Political events then unfolding in China were to fundamentally alter Mongolian history. The Beijing government was controlled by a group of warlords nicknamed the "Anhui Clique" headed by Duan Qirui. The government had come under severe public criticism for its failure at the Paris Peace Conference to obtain a just settlement of the Shandong problem. There was criticism also of Duan's "War-participation army", which ostensibly had been formed for service in Europe in the First World War but in fact was used to maintain Duan's internal control. To divert criticism, he simply rechristened his office the "Bureau of Frontier Defense" and his army the "Frontier Defense Army". In June 1919, Xu Shuzheng, a prominent member of Duan's clique, was named "Northwest Frontier Commissioner", making him the senior Chinese military and civilian officer of Outer Mongolia.

Earlier, in April, Xu had submitted a plan to the Beijing government for the total social and economic reconstruction of Mongolia, proposing, among other things, that Chinese colonisation and intermarriage between Chinese and Mongolians be encouraged in order to "transform the customs of the Mongols". In short, Xu appeared to want nothing less than the total sinification of Mongolia under his authority.

Chen Yi's Sixty-four Points, which guaranteed Mongolia a kind of autonomy, would have compelled Xu to abandon his plans. This may explain the timing of his personal intervention. Xu arrived in Urga in October accompanied by a military contingent. He informed Chen that the Sixty-four Points would have to be renegotiated based upon a new set of proposals, his "Eight Articles", which called for an increase in population (presumably through Chinese colonisation) and economic development. Xu presented the Articles to the Bogd Khaan with a threat that refusal to ratify them would result in his deportation. The Bogd Khaan submitted the Articles to the Mongolian Parliament. As before, the upper house accepted them, while the lower house did not; some members of the lower house even threatened to expel Xu by force. Lamas resisted Xu's plans most of all. But again, the upper house prevailed. On 17 November 1919, Xu accepted a petition—signed by the ministers and deputy ministers but not by the Bogd Khaan himself—for the abolition of autonomy.

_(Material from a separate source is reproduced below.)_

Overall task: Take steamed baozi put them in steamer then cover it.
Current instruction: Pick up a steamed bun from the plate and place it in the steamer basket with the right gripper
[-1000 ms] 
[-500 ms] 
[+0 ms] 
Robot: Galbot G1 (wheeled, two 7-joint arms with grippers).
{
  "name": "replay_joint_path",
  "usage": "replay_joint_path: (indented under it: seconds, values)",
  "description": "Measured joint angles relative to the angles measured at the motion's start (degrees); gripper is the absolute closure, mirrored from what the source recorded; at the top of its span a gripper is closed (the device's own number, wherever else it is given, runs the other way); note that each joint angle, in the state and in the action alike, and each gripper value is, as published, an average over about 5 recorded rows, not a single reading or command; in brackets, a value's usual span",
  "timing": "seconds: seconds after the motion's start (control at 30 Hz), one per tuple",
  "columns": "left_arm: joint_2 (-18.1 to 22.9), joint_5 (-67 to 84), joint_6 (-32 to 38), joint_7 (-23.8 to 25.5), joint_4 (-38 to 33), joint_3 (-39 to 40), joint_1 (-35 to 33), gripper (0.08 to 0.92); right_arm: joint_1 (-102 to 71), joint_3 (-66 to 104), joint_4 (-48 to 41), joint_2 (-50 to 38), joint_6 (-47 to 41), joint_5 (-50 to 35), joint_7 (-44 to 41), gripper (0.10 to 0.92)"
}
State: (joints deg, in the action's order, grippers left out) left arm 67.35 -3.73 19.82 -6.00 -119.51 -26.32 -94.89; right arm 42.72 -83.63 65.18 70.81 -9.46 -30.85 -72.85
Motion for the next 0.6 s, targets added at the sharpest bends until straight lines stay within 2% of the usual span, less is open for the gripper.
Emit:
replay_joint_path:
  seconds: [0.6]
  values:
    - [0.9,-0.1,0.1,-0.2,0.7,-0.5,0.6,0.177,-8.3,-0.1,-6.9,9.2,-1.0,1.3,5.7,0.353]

Xu returned to Beijing, where he received a hero's welcome arranged by the Anhui clique. By December, he was back in Urga to organise a formal ceremony for the transfer of authority: soldiers were lined up on either side of the road to the Bogd Khaan's palace; the portrait of the President of China was borne on a palanquin; the flag of the Chinese republic followed, and after it a marching band. Mongols were required to prostrate themselves repeatedly before these symbols of Chinese sovereignty. That night, some Mongolian herdsmen and lamas gathered outside the palace and tore down the flags of the Chinese Republic hanging from the gate.